• [Extracted records]:
---------------

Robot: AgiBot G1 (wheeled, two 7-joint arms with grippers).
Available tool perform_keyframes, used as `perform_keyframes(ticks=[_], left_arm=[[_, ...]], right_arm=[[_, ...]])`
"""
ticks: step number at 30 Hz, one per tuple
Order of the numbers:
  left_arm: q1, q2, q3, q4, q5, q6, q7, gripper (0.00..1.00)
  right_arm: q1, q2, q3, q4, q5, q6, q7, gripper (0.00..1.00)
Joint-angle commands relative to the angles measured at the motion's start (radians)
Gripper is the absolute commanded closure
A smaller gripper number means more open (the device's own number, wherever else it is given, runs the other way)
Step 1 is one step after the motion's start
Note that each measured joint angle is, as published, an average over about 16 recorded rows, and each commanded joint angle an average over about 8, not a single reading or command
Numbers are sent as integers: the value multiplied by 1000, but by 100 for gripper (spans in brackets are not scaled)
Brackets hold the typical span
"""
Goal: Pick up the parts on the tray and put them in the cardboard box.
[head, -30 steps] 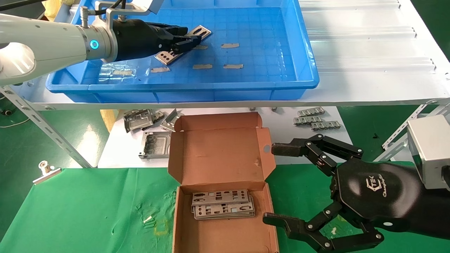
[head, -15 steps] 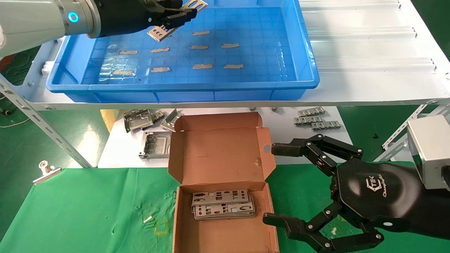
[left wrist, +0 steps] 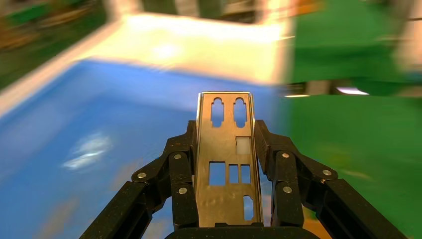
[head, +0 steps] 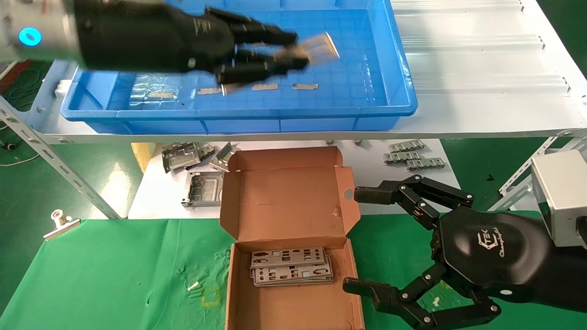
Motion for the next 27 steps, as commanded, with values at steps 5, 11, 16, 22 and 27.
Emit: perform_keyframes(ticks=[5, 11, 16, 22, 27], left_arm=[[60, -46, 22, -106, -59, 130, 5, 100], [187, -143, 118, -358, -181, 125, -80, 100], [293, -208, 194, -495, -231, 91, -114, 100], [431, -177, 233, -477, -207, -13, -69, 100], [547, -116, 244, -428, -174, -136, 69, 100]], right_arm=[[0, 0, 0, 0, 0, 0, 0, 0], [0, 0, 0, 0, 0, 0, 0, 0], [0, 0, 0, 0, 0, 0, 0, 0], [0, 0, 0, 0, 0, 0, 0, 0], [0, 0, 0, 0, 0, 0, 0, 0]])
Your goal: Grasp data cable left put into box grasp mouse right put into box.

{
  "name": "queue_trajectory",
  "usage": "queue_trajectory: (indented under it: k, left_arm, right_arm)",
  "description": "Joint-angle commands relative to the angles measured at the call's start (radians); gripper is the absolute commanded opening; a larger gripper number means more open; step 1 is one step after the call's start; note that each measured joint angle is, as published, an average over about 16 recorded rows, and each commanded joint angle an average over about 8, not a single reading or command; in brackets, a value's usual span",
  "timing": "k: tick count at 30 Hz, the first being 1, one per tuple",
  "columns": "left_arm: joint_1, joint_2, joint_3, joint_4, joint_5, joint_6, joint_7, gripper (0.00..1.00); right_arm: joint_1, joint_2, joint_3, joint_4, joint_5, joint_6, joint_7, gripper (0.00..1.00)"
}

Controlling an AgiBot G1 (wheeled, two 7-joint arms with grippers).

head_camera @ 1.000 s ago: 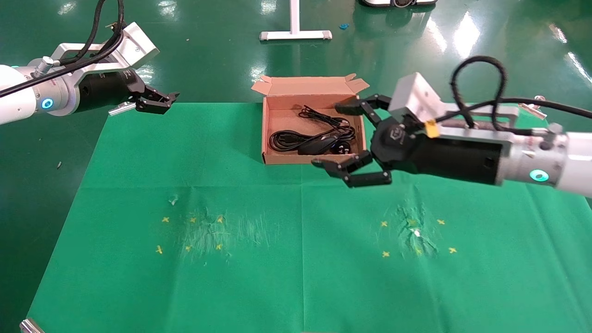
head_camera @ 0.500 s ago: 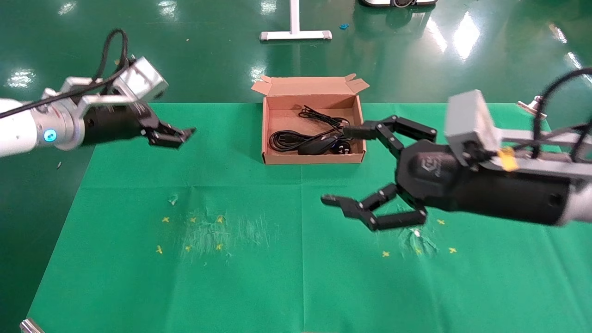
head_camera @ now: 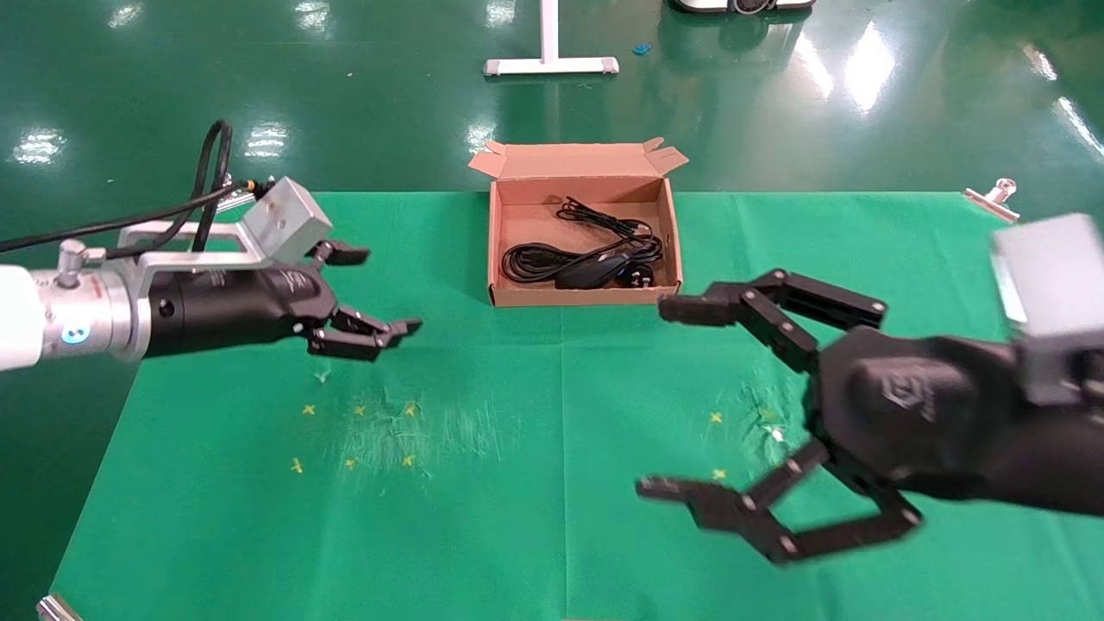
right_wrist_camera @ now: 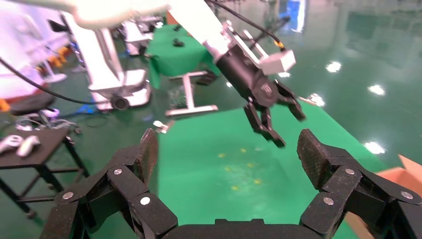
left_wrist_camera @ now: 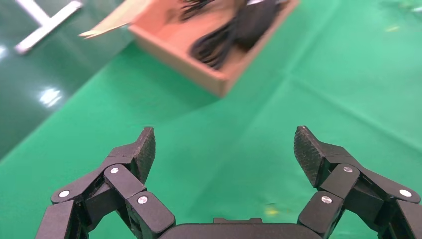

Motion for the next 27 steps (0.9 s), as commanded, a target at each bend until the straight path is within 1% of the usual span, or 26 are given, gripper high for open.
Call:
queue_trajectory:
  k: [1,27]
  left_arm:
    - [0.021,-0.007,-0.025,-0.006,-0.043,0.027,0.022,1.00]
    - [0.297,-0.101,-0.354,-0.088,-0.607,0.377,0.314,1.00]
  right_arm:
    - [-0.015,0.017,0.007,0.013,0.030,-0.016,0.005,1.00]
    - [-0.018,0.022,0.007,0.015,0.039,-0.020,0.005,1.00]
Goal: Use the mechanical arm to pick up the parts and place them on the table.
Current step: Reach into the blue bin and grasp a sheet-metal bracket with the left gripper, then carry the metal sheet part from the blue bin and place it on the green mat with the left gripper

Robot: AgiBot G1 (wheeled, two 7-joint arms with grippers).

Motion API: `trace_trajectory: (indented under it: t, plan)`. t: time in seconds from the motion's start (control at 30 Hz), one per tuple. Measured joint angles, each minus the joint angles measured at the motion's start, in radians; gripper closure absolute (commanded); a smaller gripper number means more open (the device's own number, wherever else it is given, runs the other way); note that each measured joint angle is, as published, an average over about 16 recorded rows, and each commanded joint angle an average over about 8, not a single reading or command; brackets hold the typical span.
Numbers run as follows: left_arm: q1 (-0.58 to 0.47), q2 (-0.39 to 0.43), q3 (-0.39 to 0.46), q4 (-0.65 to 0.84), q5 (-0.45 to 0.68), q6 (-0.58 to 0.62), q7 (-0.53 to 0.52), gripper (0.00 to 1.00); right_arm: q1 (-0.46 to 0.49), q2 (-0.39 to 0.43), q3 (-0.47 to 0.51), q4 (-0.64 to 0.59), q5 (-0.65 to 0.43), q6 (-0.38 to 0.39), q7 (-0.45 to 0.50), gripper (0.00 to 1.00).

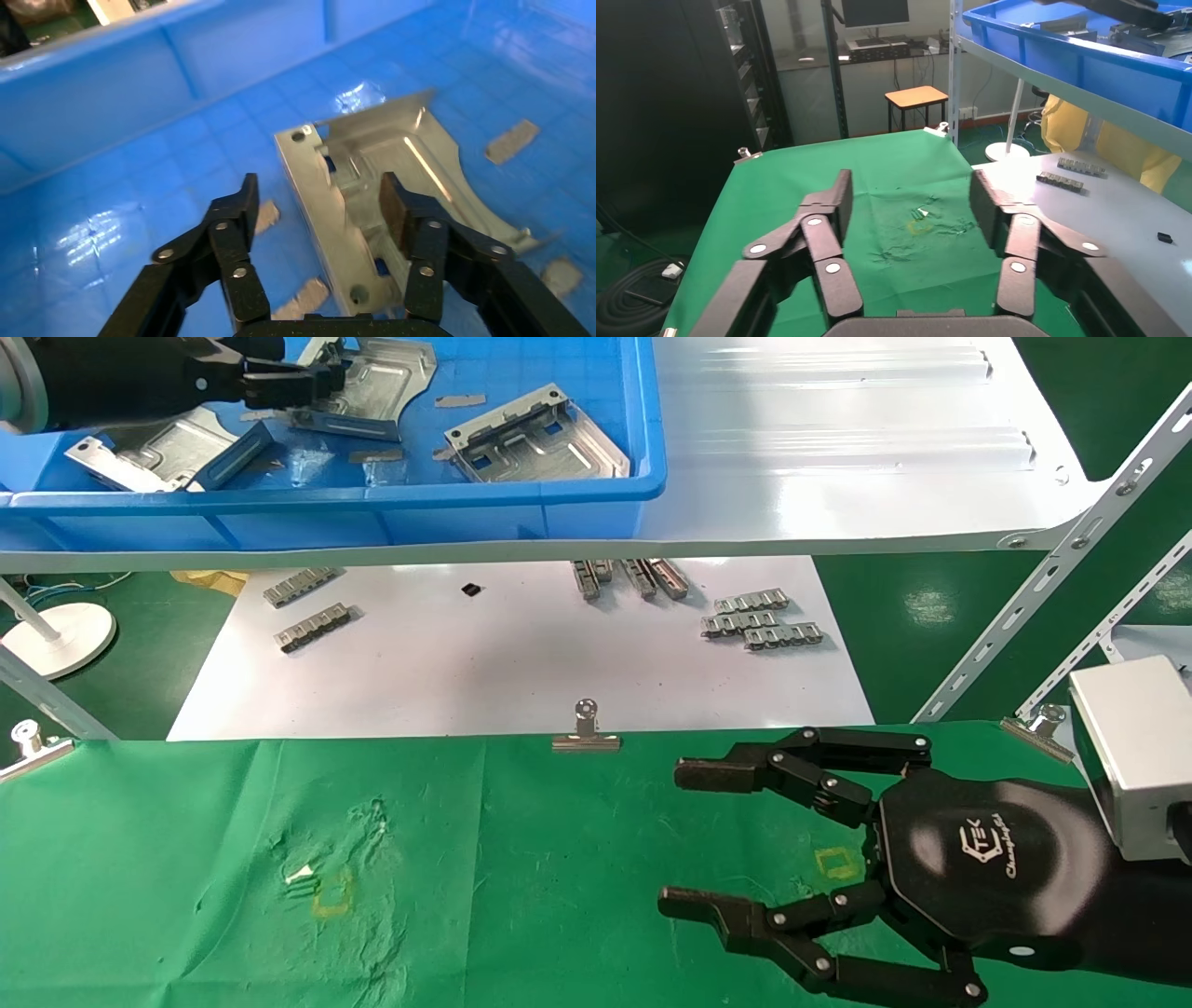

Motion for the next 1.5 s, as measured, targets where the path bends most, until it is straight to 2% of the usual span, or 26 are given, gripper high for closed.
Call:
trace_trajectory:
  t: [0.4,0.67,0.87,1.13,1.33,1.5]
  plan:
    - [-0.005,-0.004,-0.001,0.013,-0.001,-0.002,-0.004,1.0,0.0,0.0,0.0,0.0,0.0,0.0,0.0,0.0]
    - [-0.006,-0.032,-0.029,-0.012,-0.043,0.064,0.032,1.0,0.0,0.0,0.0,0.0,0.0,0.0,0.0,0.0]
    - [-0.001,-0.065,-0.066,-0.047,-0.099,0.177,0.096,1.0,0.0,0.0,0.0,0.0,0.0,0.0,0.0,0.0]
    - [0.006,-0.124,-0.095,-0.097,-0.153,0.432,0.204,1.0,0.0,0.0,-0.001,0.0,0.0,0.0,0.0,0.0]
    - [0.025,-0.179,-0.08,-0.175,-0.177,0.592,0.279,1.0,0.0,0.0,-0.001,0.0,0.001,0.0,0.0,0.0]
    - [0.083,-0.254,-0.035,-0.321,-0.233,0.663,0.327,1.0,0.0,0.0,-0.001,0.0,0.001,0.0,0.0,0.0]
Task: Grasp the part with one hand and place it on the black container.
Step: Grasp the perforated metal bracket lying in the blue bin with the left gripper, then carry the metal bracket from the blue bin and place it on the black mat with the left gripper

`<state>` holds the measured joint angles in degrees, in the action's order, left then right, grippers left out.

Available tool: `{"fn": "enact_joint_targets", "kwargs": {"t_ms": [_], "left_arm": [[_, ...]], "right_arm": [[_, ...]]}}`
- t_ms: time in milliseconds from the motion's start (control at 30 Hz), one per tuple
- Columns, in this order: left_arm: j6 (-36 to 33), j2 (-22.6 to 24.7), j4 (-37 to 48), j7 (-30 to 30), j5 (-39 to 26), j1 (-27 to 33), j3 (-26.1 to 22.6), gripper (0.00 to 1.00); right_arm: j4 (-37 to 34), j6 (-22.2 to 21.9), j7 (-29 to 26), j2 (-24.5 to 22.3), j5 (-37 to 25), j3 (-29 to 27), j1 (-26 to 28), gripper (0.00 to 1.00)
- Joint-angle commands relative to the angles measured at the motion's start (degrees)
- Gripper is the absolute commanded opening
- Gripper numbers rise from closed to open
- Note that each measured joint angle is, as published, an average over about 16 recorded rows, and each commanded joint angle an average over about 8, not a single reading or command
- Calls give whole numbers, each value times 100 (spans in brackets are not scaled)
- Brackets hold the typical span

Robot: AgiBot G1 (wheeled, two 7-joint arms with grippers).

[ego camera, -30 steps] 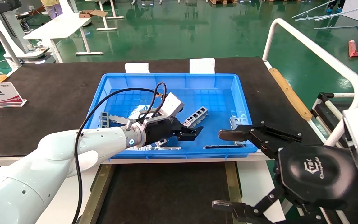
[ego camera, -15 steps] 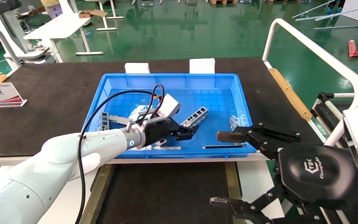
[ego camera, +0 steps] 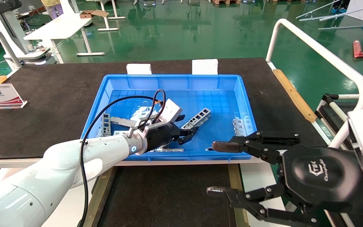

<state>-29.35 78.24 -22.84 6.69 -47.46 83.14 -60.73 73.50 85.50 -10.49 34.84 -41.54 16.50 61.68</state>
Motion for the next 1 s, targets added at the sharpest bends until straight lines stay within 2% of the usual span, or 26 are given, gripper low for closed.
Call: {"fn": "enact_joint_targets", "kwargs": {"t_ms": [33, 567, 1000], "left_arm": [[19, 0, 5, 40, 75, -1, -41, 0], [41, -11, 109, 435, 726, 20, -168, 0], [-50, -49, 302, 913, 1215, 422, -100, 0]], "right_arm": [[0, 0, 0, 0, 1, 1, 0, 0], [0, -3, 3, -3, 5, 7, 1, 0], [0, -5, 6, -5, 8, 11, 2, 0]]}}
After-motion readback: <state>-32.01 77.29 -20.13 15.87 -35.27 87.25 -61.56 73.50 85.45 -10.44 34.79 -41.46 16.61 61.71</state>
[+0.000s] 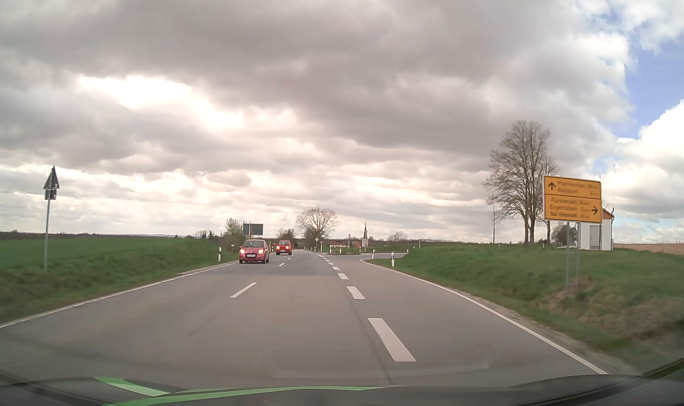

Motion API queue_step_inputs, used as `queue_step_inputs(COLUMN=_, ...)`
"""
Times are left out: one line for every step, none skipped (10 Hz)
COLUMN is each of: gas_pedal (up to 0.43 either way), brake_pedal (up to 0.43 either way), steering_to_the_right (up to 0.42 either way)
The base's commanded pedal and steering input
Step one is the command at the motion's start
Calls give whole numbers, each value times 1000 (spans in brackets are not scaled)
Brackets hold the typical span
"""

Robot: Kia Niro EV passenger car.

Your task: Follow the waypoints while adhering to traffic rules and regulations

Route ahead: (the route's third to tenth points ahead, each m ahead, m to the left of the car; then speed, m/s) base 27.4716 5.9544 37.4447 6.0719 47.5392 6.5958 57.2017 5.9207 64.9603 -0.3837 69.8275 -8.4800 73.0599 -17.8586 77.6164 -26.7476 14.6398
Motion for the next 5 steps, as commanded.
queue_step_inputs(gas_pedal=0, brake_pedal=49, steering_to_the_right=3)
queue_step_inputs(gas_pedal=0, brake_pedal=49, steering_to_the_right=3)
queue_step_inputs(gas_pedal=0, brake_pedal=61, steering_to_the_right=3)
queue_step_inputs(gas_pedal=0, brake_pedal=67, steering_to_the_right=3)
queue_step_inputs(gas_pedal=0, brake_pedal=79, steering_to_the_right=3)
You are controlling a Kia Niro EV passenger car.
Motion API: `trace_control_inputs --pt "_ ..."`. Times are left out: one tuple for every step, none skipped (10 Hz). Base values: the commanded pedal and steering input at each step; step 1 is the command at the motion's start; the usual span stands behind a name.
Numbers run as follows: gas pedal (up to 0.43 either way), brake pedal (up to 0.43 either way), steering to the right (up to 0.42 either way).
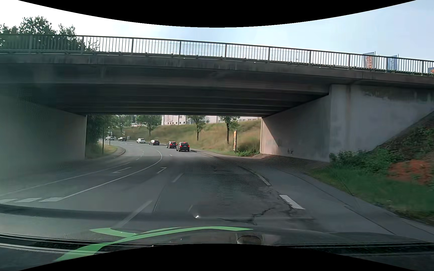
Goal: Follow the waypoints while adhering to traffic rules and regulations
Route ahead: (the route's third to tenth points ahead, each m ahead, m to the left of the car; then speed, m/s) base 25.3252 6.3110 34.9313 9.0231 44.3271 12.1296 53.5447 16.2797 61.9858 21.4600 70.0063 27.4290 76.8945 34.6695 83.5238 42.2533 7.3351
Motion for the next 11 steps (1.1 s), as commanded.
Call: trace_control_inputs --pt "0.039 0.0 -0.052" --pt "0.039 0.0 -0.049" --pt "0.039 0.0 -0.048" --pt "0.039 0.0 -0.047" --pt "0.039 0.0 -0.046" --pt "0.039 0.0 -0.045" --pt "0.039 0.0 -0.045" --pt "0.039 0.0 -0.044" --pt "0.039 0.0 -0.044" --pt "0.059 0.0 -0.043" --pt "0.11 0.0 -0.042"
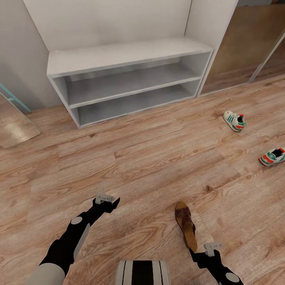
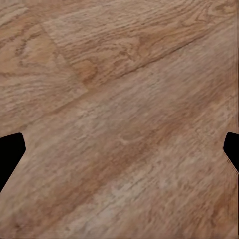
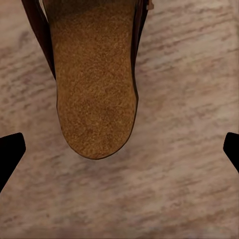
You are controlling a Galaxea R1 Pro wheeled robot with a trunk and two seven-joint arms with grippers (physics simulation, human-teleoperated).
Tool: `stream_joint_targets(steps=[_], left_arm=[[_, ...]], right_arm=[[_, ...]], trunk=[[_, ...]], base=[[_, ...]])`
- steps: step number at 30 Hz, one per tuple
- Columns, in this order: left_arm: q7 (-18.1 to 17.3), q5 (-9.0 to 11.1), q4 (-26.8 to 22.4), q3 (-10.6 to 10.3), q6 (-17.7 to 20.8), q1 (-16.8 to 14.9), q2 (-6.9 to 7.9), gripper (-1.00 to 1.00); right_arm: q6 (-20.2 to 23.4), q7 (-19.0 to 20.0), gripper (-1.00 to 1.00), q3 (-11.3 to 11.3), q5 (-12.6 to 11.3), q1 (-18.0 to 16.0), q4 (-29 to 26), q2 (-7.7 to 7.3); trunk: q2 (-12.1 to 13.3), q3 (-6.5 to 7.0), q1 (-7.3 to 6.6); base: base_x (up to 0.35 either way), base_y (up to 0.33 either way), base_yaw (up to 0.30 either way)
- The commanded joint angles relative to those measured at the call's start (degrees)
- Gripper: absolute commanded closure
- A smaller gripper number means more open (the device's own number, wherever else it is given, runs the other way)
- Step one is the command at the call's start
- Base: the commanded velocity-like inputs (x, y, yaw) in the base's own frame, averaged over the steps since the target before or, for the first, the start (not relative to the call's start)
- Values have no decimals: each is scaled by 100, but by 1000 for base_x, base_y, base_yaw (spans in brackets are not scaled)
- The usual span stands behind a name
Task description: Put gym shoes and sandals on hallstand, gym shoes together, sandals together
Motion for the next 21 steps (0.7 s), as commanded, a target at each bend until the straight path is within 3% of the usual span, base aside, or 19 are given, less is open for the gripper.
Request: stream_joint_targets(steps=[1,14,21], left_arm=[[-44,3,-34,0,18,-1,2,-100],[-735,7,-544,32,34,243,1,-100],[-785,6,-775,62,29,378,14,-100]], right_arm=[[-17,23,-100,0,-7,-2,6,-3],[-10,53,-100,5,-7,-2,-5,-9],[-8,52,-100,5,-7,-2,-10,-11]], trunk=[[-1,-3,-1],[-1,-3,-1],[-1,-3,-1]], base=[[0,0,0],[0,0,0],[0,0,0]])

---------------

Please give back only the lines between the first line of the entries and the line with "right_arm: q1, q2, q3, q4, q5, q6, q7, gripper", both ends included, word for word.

• [Answer area]:
Robot: AgiBot G1 (wheeled, two 7-joint arms with grippers).
Available tool perform_keyframes, used as `perform_keyframes(ticks=[_], left_arm=[[_, ...]], right_arm=[[_, ...]])`
"""
ticks: step number at 30 Hz, one per tuple
Order of the numbers:
  left_arm: q1, q2, q3, q4, q5, q6, q7, gripper (0.00..1.00)
  right_arm: q1, q2, q3, q4, q5, q6, q7, gripper (0.00..1.00)

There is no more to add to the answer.